Will a Cy Young award for a pitcher who starts as often as he can in a 60-game season be the same as one for a pitcher who took the mound consistently in a full 162-game slate?
“Yeah, I guess I haven’t thought about it too much,” Patrick Corbin, who finished 5th in NL Cy Young voting in 2018 and 11th last season, said when he too talked via Zoom call from Nationals Park at Spring Training 2.0.
“But there are so many challenges this year for everybody.

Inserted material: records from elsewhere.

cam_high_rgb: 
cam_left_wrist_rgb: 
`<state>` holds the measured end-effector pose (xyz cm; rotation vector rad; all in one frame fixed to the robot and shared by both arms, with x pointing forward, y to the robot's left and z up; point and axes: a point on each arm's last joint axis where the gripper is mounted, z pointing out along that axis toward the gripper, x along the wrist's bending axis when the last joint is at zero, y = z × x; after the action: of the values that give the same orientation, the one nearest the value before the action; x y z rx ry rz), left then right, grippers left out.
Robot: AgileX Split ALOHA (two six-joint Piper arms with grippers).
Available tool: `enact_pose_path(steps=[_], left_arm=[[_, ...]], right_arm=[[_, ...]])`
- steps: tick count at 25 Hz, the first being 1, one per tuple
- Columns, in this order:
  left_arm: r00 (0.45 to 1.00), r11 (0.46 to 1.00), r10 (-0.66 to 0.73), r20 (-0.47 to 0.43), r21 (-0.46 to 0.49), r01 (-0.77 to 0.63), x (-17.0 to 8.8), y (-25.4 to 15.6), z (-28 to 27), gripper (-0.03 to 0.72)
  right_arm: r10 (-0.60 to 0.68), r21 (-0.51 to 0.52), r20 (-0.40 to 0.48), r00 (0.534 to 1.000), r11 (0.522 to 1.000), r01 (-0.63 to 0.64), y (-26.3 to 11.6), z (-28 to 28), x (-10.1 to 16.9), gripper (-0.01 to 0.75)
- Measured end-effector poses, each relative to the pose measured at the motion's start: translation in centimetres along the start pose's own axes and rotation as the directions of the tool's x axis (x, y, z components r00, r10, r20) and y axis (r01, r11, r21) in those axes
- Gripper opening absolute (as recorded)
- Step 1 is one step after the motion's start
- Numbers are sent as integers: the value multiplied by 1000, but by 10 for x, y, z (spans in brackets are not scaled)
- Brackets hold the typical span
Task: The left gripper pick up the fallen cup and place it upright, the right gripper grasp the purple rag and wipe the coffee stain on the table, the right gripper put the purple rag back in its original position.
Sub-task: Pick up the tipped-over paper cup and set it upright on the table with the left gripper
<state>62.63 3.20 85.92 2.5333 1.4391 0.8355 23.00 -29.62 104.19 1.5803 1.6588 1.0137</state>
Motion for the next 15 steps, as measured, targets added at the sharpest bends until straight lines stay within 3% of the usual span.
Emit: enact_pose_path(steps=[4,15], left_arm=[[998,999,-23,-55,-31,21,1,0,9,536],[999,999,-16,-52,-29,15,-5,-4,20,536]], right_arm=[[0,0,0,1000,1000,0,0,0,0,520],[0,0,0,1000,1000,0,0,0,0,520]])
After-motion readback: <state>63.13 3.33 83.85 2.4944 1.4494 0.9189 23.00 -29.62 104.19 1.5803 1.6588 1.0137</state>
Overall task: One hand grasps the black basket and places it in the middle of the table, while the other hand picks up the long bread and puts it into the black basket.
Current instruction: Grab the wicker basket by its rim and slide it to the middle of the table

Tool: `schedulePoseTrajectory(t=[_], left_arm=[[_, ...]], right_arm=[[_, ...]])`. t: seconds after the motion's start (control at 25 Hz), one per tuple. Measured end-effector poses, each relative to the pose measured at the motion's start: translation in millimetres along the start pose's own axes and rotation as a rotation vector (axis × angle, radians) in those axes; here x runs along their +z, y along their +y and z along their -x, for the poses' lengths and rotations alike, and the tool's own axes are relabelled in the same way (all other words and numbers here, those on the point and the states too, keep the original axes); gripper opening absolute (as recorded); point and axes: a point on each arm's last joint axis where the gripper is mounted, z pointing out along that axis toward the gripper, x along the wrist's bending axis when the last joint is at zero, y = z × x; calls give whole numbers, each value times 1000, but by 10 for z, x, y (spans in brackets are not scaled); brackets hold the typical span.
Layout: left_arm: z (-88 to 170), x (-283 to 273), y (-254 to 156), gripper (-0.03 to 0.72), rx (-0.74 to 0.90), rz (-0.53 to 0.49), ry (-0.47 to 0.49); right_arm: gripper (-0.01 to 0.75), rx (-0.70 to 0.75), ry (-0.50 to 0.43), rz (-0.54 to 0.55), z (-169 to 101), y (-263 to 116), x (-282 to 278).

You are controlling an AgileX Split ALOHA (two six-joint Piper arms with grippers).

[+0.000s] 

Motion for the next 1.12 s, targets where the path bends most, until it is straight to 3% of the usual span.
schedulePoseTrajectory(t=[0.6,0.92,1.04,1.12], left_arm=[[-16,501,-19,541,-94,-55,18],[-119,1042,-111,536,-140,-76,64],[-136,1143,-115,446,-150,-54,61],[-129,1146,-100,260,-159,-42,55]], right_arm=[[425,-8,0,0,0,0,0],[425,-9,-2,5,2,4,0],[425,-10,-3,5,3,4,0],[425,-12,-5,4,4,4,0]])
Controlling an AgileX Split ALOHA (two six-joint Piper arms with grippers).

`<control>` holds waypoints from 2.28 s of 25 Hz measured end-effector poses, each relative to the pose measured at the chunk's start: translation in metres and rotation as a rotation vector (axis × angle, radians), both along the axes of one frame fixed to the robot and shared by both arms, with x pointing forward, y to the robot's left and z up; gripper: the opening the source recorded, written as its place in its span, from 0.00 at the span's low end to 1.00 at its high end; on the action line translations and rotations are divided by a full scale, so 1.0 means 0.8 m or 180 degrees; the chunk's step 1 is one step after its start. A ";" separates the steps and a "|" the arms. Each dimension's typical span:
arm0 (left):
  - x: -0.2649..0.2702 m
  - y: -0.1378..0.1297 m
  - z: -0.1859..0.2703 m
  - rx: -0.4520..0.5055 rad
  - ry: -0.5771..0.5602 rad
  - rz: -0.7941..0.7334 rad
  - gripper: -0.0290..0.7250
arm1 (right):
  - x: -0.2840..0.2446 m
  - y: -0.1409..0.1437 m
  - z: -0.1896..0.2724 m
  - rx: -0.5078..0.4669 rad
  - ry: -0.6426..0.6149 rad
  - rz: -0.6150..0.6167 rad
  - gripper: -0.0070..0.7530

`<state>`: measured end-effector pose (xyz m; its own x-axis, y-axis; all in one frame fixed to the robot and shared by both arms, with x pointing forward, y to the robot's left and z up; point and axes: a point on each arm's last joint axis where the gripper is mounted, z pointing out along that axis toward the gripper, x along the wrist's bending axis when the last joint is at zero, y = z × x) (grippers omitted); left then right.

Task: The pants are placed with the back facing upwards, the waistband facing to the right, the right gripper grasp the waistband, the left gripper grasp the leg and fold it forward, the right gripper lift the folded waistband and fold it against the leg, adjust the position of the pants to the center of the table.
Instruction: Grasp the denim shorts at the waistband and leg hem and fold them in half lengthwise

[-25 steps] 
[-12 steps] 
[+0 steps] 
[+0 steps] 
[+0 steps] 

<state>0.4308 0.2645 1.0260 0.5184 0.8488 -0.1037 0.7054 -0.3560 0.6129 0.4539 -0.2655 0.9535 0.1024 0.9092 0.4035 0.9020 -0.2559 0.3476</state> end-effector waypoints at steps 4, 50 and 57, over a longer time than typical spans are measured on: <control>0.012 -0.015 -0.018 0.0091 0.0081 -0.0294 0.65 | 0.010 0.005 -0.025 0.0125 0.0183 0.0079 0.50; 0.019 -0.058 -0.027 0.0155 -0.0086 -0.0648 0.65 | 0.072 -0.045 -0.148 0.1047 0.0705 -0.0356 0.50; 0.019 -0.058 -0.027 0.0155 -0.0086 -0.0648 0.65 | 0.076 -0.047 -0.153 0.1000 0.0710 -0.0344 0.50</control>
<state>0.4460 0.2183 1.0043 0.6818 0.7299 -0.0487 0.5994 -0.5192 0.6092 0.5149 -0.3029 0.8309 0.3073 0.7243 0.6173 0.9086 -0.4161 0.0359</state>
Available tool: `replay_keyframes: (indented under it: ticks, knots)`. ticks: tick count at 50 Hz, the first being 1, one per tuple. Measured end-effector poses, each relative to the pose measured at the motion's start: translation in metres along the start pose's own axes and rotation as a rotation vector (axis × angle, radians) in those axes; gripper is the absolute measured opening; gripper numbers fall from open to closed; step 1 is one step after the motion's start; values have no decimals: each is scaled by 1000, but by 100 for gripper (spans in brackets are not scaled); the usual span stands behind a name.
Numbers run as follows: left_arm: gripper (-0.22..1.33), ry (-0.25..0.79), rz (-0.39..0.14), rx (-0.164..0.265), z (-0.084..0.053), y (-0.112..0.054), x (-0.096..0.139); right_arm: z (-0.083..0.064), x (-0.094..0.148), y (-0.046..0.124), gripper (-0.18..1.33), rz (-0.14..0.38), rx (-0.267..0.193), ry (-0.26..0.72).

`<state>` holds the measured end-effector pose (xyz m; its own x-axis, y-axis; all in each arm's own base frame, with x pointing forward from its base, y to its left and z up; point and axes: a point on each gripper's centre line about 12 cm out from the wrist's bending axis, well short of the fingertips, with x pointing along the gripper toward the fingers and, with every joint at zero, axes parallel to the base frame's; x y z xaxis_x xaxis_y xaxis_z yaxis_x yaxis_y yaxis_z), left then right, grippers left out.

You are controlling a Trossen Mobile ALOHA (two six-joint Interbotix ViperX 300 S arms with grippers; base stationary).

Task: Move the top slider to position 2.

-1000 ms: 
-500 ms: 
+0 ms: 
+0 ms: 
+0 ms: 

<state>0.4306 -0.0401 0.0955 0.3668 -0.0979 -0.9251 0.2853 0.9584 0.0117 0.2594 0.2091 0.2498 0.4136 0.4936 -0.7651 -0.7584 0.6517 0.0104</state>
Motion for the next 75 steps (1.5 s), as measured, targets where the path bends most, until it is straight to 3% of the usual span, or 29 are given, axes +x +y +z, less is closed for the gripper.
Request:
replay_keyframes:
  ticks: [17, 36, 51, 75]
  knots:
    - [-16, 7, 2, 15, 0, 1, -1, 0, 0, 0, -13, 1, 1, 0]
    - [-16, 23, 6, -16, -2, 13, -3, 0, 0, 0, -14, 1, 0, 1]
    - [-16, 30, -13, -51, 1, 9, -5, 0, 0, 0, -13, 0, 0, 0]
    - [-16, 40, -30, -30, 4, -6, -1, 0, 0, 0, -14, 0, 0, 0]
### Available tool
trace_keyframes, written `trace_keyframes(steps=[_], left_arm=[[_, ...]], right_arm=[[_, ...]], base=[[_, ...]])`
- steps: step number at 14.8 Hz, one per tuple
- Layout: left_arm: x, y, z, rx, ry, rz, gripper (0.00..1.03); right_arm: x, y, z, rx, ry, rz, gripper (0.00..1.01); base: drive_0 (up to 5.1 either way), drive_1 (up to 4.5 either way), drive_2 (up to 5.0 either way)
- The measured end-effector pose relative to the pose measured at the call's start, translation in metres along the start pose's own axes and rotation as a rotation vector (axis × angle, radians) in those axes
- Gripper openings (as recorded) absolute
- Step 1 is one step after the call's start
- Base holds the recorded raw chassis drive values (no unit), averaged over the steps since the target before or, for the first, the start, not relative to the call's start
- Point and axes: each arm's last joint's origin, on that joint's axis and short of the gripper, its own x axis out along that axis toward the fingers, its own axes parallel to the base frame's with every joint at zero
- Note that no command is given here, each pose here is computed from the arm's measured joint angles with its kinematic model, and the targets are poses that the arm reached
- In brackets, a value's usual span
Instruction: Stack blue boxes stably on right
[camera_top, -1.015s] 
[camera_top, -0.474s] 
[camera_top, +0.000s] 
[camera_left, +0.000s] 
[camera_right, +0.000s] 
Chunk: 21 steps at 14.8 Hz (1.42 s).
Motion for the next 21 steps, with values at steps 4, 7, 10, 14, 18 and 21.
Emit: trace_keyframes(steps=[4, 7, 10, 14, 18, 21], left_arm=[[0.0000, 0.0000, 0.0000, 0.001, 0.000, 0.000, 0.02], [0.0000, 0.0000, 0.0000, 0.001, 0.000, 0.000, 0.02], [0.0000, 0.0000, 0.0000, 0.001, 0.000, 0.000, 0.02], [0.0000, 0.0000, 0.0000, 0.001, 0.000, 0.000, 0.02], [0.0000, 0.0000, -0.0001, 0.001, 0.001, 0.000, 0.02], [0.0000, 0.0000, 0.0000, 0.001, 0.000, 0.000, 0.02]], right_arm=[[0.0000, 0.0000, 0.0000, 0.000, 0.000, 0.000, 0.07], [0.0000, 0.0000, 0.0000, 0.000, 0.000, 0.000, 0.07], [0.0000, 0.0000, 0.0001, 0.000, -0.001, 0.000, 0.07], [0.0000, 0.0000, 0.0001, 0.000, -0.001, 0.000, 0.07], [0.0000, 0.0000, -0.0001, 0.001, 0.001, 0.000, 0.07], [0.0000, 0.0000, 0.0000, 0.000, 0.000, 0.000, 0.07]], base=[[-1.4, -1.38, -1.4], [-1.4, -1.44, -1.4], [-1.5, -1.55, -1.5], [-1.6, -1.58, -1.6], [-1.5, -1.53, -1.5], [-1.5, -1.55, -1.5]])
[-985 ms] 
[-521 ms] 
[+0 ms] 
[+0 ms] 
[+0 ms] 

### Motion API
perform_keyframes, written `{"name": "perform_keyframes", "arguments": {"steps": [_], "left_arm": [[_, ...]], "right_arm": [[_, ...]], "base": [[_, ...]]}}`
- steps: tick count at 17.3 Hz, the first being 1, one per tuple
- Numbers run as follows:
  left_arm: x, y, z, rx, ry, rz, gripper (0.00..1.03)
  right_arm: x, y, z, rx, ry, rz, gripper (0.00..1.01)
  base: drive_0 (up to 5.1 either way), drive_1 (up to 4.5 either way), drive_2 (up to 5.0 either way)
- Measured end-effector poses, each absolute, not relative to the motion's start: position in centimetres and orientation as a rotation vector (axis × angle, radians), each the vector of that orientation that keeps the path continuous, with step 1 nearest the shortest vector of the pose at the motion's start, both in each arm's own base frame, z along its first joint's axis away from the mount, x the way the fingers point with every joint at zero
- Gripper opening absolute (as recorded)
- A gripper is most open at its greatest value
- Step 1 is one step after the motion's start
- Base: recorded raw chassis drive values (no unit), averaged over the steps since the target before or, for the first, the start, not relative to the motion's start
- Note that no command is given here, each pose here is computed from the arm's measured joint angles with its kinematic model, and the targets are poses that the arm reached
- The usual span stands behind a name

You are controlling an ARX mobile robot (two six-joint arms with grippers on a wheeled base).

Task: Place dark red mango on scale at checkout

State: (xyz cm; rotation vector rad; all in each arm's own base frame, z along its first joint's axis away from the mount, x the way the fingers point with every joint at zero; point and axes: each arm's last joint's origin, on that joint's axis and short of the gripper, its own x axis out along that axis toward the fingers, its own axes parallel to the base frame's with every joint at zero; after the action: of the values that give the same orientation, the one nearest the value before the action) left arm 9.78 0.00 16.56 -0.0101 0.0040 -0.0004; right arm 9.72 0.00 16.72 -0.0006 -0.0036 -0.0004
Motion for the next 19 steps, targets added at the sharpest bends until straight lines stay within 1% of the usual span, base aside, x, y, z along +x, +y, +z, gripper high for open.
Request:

I mean, there is going to be a champion at the end of the season, and I personally think they’ve earned it.
“To go through all these testings and everything that everyone’s had to [go] through, and still go out there and play 60 games, make the postseason and play postseason baseball, so...
“I don’t know. I mean, I think some of these relievers are going to have more appearances than they would have, or back-to-back games, especially early on when these starters are building up more and more, so we’ll see. It’s going to be fun, it will be exciting.”
“I’m curious to see who’s going to be the home run leader, how many that will be?” Corbin added.
Stephen Strasburg, who was the World Series MVP last season, has finished as high as 9th (2014), 3rd (2017), and 5th (2019) in NL Cy Young voting in his career.
He said he didn’t know what to think about the awards for a 60- vs 162-game campaign.
“I mean, it’s tough to say,” Strasburg acknowledged.
“Those are — I don’t really have any say in how those awards are divvied up, or how they’re evaluated, I would say from a pitching standpoint, maybe it will give some relievers a little bit more of an opportunity to win [a Cy Young].
“I’m sure that there are some guys that might be lobbying to pitch in all 60 games, so that would be pretty interesting to see.”